Aim of the task:
Range to reproduce from the entries below: the line with "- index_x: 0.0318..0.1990", the line with "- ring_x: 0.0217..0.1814", and every line in between. Give them exactly and give nothing else.

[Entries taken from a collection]

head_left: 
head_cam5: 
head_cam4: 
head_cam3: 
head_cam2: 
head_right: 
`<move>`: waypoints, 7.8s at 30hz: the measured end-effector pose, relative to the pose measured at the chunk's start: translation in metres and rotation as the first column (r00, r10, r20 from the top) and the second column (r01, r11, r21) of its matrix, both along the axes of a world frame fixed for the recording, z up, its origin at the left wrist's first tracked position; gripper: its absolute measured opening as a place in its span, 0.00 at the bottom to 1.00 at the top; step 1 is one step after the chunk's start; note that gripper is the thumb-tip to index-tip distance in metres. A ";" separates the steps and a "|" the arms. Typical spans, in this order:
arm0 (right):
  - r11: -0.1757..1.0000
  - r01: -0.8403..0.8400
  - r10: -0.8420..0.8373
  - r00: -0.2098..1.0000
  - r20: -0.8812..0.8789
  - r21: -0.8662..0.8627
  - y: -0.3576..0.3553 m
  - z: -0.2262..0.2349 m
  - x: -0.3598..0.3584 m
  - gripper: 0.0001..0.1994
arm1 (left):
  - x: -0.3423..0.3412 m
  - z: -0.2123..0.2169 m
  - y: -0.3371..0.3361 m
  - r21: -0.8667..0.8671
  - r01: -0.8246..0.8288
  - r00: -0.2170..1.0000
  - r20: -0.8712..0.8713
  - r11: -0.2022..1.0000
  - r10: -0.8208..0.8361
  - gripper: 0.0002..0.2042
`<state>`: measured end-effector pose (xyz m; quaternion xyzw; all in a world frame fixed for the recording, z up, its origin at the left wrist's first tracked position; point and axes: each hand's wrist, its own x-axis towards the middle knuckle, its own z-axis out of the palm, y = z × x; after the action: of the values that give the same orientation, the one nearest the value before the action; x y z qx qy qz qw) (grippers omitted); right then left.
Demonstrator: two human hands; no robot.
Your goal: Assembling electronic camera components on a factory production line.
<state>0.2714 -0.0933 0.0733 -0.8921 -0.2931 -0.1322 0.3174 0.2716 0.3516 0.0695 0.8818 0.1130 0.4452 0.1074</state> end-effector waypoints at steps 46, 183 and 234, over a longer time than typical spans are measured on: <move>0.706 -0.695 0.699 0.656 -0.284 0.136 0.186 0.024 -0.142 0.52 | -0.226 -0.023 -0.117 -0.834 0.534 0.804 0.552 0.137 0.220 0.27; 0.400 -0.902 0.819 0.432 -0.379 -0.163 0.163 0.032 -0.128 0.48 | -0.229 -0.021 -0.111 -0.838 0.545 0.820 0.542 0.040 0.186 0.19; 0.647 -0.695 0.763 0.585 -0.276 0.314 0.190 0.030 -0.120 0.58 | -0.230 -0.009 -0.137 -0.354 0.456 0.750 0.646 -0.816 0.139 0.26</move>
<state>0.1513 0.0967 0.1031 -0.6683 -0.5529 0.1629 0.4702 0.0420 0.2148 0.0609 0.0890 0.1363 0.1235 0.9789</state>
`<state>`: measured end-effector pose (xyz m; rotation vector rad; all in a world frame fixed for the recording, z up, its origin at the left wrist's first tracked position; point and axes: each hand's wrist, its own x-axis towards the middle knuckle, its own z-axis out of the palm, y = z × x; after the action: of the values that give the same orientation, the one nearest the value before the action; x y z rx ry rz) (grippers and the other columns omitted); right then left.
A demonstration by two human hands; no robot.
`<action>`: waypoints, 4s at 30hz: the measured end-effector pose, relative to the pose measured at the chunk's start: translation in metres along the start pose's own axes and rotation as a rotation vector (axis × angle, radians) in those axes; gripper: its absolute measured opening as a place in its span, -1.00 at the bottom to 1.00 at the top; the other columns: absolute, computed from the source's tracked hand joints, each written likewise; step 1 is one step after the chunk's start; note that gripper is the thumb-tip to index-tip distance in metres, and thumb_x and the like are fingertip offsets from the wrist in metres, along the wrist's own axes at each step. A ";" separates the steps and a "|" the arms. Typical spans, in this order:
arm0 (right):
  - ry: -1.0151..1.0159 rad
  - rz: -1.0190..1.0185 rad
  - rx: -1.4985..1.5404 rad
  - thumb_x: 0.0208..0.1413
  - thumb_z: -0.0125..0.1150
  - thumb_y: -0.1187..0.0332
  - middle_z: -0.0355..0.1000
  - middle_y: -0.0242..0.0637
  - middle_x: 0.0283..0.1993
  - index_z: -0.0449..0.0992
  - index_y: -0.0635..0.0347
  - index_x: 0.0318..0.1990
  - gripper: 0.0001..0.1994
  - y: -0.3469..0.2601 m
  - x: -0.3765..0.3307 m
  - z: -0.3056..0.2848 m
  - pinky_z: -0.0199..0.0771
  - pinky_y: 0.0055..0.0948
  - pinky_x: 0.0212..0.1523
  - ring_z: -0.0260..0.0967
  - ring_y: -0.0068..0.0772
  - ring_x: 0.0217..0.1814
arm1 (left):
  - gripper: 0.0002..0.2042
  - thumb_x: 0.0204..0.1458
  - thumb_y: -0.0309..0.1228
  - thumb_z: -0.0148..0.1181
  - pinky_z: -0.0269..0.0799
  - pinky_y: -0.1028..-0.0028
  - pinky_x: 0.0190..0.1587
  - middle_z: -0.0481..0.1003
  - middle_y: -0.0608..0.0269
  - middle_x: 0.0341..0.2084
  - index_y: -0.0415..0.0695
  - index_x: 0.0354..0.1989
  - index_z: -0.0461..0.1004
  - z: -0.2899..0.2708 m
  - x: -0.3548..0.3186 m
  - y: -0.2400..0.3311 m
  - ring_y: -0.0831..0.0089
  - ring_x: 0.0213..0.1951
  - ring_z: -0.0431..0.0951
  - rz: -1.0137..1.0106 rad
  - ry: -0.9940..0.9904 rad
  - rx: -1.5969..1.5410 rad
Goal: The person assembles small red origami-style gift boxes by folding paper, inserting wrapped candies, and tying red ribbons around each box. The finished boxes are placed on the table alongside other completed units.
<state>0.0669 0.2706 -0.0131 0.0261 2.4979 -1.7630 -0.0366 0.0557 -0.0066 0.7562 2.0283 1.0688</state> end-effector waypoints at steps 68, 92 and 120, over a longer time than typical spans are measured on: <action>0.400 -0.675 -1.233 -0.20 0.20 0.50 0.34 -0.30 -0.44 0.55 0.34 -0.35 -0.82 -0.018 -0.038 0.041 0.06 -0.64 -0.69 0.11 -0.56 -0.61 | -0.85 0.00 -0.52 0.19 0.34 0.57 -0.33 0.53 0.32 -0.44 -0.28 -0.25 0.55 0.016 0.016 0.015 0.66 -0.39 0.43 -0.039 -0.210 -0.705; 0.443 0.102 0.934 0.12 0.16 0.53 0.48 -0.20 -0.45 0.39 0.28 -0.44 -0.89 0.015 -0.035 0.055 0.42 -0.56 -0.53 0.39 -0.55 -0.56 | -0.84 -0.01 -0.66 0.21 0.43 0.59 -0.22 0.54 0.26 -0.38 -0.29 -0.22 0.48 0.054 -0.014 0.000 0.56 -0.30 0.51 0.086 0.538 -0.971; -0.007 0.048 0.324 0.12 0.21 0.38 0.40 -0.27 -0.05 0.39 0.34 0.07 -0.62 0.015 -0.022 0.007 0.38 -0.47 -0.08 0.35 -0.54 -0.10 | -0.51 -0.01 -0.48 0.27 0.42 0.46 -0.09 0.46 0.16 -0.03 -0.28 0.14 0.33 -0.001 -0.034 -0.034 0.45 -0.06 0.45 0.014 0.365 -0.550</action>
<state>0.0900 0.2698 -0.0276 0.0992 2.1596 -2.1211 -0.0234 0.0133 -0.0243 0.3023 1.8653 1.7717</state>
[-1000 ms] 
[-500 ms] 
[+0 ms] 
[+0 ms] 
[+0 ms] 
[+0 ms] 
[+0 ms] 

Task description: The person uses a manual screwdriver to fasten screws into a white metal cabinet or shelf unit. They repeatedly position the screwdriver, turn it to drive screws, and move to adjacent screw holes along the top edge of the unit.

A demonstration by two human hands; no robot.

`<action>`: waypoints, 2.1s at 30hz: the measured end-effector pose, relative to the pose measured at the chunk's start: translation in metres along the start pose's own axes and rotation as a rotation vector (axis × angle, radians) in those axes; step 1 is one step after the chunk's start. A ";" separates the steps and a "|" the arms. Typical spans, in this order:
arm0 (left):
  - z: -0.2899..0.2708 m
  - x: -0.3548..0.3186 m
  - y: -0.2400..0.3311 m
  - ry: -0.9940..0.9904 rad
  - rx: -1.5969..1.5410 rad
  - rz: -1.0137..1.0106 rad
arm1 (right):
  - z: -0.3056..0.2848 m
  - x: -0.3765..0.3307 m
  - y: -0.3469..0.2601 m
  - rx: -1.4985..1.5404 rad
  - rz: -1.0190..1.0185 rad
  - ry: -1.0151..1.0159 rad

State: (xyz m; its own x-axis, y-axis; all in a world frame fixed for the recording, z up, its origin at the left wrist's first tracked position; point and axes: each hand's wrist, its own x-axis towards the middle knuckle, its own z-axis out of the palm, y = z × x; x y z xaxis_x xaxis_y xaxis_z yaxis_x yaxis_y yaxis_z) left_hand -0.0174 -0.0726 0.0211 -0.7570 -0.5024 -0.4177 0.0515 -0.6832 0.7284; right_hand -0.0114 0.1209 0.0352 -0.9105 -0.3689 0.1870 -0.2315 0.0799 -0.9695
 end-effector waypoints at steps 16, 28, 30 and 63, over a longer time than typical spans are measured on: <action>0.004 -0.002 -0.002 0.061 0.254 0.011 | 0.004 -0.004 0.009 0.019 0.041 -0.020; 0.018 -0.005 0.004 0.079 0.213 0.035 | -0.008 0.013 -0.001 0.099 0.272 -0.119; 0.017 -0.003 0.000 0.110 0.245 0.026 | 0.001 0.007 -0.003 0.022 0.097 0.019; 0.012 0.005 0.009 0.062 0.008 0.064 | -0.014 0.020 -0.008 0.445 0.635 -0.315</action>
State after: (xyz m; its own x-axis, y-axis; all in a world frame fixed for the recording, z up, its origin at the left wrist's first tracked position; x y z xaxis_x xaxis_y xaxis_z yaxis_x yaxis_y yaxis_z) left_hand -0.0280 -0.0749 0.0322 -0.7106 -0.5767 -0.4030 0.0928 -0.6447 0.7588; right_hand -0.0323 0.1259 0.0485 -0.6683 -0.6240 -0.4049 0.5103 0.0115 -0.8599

Solution:
  - index_x: 0.0318..0.1990
  - gripper: 0.0001..0.1994
  - y: -0.3469..0.2601 m
  - x: -0.3765..0.3307 m
  - z: -0.3056..0.2848 m
  - pinky_z: -0.0199..0.0771
  - pinky_y: 0.0055..0.0948
  - pinky_x: 0.0212..0.1523
  - ring_z: -0.0260..0.0967
  - ring_y: -0.0068..0.0772
  - ring_x: 0.0217..0.1814

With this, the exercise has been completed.